◆ **Exercise goal**
Your answer should consist of each line below that contains the string "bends".

◆ **Input records**
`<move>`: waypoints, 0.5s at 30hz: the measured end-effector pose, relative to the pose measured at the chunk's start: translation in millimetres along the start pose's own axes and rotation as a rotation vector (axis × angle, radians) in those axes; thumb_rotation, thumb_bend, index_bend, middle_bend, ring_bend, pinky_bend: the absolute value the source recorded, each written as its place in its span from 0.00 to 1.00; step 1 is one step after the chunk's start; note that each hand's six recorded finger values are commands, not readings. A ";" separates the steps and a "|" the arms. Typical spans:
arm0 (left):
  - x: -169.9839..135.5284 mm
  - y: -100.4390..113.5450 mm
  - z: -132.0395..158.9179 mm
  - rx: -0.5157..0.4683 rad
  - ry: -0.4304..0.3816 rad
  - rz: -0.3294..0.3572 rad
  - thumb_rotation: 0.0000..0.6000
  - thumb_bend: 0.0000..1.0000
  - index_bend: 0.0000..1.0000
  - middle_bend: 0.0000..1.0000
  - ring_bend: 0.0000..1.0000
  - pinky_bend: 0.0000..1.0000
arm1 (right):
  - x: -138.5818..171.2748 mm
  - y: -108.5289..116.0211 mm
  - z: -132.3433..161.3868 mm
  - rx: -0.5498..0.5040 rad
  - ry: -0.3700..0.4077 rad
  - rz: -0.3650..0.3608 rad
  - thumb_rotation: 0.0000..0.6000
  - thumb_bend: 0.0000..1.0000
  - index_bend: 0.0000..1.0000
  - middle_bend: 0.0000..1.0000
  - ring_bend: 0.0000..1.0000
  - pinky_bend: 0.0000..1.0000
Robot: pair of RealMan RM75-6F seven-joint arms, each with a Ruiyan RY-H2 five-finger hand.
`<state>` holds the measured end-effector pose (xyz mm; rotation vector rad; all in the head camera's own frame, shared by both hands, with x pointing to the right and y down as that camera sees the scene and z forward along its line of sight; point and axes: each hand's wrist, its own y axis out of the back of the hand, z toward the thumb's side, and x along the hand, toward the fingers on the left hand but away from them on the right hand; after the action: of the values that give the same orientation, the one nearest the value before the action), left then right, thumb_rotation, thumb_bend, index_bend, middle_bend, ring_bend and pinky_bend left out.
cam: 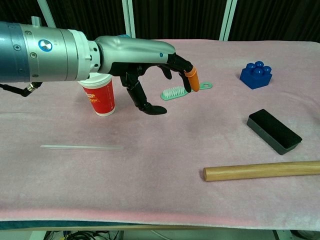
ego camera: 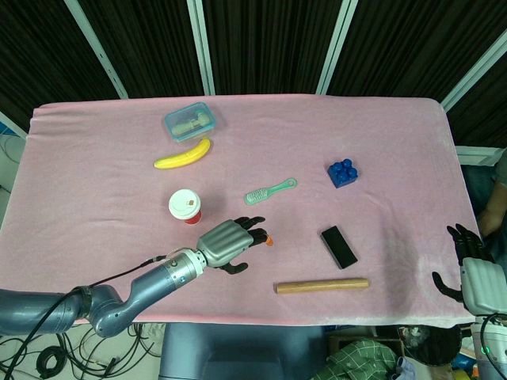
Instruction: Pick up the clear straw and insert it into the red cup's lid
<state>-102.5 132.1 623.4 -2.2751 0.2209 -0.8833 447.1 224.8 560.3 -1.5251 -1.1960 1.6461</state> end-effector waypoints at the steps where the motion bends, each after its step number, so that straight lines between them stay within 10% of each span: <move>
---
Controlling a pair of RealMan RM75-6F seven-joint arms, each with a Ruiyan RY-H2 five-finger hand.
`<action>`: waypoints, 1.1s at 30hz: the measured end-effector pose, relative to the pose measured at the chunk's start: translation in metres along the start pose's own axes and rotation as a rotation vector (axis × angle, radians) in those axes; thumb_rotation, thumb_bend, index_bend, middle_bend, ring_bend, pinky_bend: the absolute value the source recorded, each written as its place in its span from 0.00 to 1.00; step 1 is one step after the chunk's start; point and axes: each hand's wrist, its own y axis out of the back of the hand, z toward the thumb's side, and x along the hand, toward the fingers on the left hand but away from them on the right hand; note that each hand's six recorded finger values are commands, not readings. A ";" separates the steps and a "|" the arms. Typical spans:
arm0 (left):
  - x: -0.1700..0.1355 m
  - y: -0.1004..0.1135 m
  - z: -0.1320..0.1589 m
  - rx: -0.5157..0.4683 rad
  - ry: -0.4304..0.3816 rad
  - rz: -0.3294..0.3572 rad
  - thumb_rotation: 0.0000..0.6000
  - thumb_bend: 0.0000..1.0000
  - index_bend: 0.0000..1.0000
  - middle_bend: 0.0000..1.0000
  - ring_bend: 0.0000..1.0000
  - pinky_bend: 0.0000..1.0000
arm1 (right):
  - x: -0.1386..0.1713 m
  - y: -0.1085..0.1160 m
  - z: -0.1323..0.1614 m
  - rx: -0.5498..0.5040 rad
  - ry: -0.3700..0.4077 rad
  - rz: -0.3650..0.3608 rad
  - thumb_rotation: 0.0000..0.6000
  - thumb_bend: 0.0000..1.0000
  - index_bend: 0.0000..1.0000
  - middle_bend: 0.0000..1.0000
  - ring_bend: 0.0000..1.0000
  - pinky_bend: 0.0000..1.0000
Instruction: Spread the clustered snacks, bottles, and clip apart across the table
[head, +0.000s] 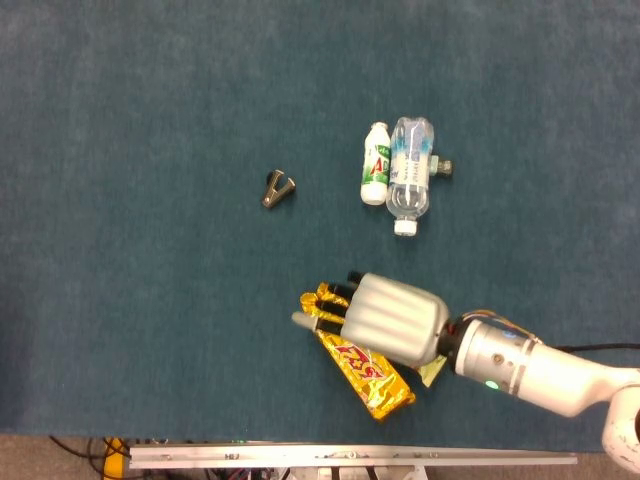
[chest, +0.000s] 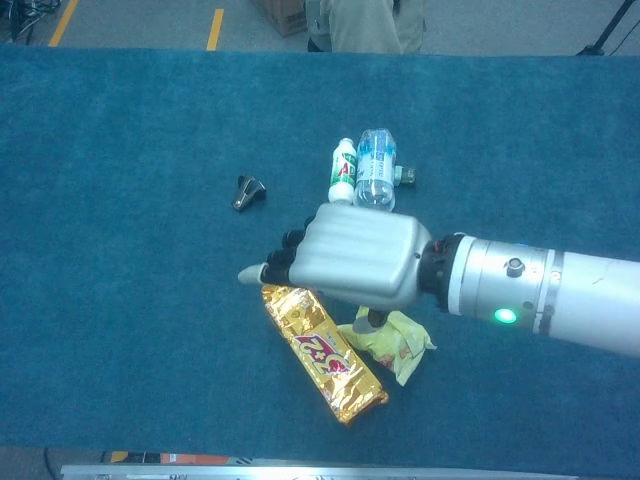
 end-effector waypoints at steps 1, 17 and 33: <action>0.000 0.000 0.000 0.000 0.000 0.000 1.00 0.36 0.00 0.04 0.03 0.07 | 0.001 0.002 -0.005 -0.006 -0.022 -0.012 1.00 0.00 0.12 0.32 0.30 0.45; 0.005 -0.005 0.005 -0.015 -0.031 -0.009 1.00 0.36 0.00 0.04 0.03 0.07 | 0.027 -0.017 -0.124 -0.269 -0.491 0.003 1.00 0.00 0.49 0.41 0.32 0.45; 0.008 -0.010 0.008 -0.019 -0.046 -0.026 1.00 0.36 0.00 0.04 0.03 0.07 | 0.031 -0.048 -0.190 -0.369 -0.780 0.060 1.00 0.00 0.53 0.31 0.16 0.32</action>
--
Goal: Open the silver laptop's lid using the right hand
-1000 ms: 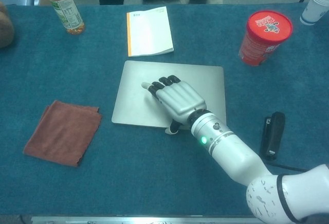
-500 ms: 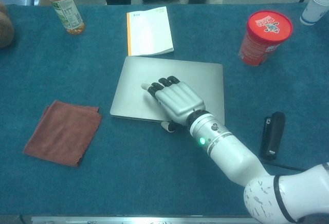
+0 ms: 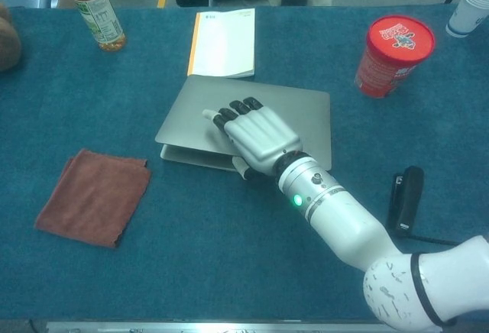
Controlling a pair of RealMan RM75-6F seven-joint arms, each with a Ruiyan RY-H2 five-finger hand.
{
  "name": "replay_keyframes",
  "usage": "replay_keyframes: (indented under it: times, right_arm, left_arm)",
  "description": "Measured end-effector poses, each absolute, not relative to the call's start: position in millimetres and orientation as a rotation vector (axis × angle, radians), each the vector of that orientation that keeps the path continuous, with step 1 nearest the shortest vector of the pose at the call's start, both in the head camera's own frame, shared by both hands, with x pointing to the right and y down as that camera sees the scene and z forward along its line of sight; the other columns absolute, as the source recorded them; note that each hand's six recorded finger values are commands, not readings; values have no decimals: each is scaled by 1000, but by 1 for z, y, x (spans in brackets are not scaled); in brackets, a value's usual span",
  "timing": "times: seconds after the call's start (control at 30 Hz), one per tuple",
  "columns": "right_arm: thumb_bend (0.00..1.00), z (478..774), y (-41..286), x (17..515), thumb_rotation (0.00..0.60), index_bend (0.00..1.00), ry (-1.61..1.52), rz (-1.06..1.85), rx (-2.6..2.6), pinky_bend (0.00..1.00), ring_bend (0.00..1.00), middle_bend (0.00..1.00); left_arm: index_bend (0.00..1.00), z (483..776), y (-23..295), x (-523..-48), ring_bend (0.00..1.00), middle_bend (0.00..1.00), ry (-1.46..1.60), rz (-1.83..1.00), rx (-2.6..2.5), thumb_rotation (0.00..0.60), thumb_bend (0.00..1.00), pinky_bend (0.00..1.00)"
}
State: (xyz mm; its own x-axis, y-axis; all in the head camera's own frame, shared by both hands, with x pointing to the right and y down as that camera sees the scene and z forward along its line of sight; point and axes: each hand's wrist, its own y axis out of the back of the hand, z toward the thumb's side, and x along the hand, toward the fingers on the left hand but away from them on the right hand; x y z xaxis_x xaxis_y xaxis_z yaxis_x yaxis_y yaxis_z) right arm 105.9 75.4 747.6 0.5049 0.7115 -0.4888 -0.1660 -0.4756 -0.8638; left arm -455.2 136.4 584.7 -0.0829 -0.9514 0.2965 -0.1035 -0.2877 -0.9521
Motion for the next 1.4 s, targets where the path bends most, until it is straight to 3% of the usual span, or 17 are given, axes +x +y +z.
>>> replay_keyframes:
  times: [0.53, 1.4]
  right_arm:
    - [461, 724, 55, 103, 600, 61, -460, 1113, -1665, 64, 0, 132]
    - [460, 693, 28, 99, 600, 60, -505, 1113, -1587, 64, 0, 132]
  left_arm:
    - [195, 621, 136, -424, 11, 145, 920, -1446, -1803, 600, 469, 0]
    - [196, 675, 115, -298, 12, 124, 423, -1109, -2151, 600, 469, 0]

◆ **Answer below**
<state>-102.5 132.1 623.4 -2.2751 0.2209 -0.8833 447.1 224.8 560.3 -1.5251 -1.1960 1.6461</state> end-effector waypoints at the steps where the motion bends, each after its step number, so that straight lines between them stay within 10% of each span: <move>
Motion for the next 1.4 s, targets where the path bends most, until it is straight to 3% of the usual span, or 17 are given, axes +x +y +z.

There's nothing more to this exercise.